## ENTRIES PROVIDED
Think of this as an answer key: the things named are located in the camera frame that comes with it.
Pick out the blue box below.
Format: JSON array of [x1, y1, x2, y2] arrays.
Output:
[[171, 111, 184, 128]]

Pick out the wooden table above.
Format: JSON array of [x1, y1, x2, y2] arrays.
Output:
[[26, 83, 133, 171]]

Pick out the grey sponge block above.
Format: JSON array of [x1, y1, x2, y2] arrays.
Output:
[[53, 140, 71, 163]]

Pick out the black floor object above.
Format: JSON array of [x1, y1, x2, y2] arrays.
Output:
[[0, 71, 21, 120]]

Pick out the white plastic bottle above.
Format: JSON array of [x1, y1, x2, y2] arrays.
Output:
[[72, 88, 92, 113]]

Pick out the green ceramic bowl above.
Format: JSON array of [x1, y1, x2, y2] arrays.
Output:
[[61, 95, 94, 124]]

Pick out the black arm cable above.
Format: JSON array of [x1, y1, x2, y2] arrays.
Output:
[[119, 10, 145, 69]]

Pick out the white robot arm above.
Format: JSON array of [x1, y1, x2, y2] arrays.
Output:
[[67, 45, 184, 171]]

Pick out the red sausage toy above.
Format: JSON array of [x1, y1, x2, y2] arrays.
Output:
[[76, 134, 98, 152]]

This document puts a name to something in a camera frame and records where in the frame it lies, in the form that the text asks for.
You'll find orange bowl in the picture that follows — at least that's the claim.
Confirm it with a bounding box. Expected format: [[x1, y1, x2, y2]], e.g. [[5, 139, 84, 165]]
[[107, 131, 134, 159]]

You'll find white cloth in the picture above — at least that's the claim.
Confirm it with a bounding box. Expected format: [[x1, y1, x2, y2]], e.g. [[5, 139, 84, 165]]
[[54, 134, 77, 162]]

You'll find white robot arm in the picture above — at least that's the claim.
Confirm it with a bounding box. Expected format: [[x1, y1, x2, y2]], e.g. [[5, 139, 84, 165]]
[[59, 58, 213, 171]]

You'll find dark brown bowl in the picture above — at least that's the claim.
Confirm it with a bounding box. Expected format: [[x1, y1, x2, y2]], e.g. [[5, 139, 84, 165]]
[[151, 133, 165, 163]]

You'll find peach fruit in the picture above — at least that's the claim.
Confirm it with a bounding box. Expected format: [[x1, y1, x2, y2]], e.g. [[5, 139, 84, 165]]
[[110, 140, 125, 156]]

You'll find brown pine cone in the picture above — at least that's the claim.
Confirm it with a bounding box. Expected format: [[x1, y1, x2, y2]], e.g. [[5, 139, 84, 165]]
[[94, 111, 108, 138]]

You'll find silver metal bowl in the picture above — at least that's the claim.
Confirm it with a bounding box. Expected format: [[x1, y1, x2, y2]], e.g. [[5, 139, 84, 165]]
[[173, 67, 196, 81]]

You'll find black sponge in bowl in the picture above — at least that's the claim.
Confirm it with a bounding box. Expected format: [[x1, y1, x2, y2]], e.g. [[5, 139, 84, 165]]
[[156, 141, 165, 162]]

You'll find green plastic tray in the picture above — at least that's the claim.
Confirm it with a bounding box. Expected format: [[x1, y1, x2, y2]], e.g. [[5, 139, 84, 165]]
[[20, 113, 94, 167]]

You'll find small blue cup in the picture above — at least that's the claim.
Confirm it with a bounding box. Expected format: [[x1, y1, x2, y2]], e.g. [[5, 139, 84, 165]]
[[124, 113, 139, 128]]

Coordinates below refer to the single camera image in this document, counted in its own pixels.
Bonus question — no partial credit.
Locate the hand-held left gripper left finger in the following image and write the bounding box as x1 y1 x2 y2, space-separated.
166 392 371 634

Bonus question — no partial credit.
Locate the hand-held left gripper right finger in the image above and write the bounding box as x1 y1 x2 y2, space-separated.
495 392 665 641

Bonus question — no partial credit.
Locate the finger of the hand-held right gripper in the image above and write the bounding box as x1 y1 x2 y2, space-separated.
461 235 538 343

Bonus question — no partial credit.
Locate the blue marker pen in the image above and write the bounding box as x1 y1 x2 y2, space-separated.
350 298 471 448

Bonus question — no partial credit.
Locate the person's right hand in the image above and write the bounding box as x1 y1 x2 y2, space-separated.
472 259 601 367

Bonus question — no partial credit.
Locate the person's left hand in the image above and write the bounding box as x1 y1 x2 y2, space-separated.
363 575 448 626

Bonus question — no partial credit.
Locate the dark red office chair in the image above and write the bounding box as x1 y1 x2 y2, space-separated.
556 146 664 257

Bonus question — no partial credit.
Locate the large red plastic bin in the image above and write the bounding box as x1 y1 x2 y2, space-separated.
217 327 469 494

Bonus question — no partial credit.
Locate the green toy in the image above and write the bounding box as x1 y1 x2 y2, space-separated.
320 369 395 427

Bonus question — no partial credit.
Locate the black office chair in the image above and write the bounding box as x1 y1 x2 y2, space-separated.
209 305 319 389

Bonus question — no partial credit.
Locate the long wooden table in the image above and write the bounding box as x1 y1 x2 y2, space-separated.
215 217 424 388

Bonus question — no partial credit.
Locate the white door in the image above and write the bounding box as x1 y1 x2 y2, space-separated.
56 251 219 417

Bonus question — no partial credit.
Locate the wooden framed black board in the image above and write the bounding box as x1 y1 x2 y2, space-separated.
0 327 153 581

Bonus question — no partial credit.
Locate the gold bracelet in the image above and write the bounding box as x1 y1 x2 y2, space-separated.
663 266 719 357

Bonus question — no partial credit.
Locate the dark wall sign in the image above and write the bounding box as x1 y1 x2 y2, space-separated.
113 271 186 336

## WHAT IS BEING ASKED
Every record should be given again without alteration.

## SOLUTION
Think of this as an answer key: the things named are located in the camera frame that comes with it.
Pick out the blue box below.
Format: JSON array of [x1, y1, x2, y2] arrays.
Output:
[[171, 111, 184, 128]]

Pick out the wooden table above.
Format: JSON array of [x1, y1, x2, y2] arrays.
Output:
[[26, 83, 133, 171]]

Pick out the grey sponge block above.
Format: JSON array of [x1, y1, x2, y2] arrays.
Output:
[[53, 140, 71, 163]]

Pick out the black floor object above.
Format: JSON array of [x1, y1, x2, y2] arrays.
Output:
[[0, 71, 21, 120]]

Pick out the white plastic bottle above.
Format: JSON array of [x1, y1, x2, y2] arrays.
Output:
[[72, 88, 92, 113]]

Pick out the green ceramic bowl above.
Format: JSON array of [x1, y1, x2, y2] arrays.
Output:
[[61, 95, 94, 124]]

Pick out the black arm cable above.
Format: JSON array of [x1, y1, x2, y2] arrays.
Output:
[[119, 10, 145, 69]]

Pick out the white robot arm above.
Format: JSON array of [x1, y1, x2, y2] arrays.
Output:
[[67, 45, 184, 171]]

Pick out the red sausage toy above.
Format: JSON array of [x1, y1, x2, y2] arrays.
Output:
[[76, 134, 98, 152]]

This document puts a name to something in a camera frame and records where in the frame it lies, in the form that the text asks for.
You'll find orange bowl in the picture that follows — at least that's the claim.
Confirm it with a bounding box. Expected format: [[x1, y1, x2, y2]], e.g. [[5, 139, 84, 165]]
[[107, 131, 134, 159]]

You'll find white cloth in the picture above — at least that's the claim.
Confirm it with a bounding box. Expected format: [[x1, y1, x2, y2]], e.g. [[5, 139, 84, 165]]
[[54, 134, 77, 162]]

You'll find white robot arm in the picture above — at least that's the claim.
Confirm it with a bounding box. Expected format: [[x1, y1, x2, y2]], e.g. [[5, 139, 84, 165]]
[[59, 58, 213, 171]]

You'll find dark brown bowl in the picture above — at least that's the claim.
Confirm it with a bounding box. Expected format: [[x1, y1, x2, y2]], e.g. [[5, 139, 84, 165]]
[[151, 133, 165, 163]]

You'll find peach fruit in the picture above — at least that's the claim.
Confirm it with a bounding box. Expected format: [[x1, y1, x2, y2]], e.g. [[5, 139, 84, 165]]
[[110, 140, 125, 156]]

You'll find brown pine cone in the picture above — at least that's the claim.
Confirm it with a bounding box. Expected format: [[x1, y1, x2, y2]], e.g. [[5, 139, 84, 165]]
[[94, 111, 108, 138]]

You'll find silver metal bowl in the picture above — at least that's the claim.
Confirm it with a bounding box. Expected format: [[x1, y1, x2, y2]], e.g. [[5, 139, 84, 165]]
[[173, 67, 196, 81]]

You'll find black sponge in bowl in the picture above — at least that's the claim.
Confirm it with a bounding box. Expected format: [[x1, y1, x2, y2]], e.g. [[5, 139, 84, 165]]
[[156, 141, 165, 162]]

You'll find green plastic tray in the picture above — at least that's the claim.
Confirm it with a bounding box. Expected format: [[x1, y1, x2, y2]], e.g. [[5, 139, 84, 165]]
[[20, 113, 94, 167]]

You'll find small blue cup in the picture above — at least that's the claim.
Confirm it with a bounding box. Expected format: [[x1, y1, x2, y2]], e.g. [[5, 139, 84, 165]]
[[124, 113, 139, 128]]

Coordinates below refer to the single camera image in this document, counted in its own pixels.
Bonus question — no partial credit.
Locate the hand-held left gripper left finger in the following image and write the bounding box as x1 y1 x2 y2, space-separated.
166 392 371 634

Bonus question — no partial credit.
Locate the hand-held left gripper right finger in the image above and write the bounding box as x1 y1 x2 y2, space-separated.
495 392 665 641

Bonus question — no partial credit.
Locate the finger of the hand-held right gripper in the image above and write the bounding box as x1 y1 x2 y2, space-separated.
461 235 538 343

Bonus question — no partial credit.
Locate the blue marker pen in the image above and write the bounding box as x1 y1 x2 y2, space-separated.
350 298 471 448

Bonus question — no partial credit.
Locate the person's right hand in the image above and write the bounding box as x1 y1 x2 y2, space-separated.
472 259 601 367

Bonus question — no partial credit.
Locate the person's left hand in the image above and write the bounding box as x1 y1 x2 y2, space-separated.
363 575 448 626

Bonus question — no partial credit.
Locate the dark red office chair in the image above and write the bounding box as x1 y1 x2 y2, space-separated.
556 146 664 257

Bonus question — no partial credit.
Locate the large red plastic bin in the image above and write the bounding box as x1 y1 x2 y2, space-separated.
217 327 469 494

Bonus question — no partial credit.
Locate the green toy in the image above and write the bounding box as x1 y1 x2 y2, space-separated.
320 369 395 427

Bonus question — no partial credit.
Locate the black office chair in the image above and write the bounding box as x1 y1 x2 y2, space-separated.
209 305 319 389

Bonus question — no partial credit.
Locate the long wooden table in the image above and write the bounding box as x1 y1 x2 y2, space-separated.
215 217 424 388

Bonus question — no partial credit.
Locate the white door in the image above and write the bounding box as x1 y1 x2 y2, space-separated.
56 251 219 417

Bonus question — no partial credit.
Locate the wooden framed black board in the image above and write the bounding box as x1 y1 x2 y2, space-separated.
0 327 153 581

Bonus question — no partial credit.
Locate the gold bracelet in the image above and write the bounding box as x1 y1 x2 y2, space-separated.
663 266 719 357

Bonus question — no partial credit.
Locate the dark wall sign in the image above and write the bounding box as x1 y1 x2 y2, space-separated.
113 271 186 336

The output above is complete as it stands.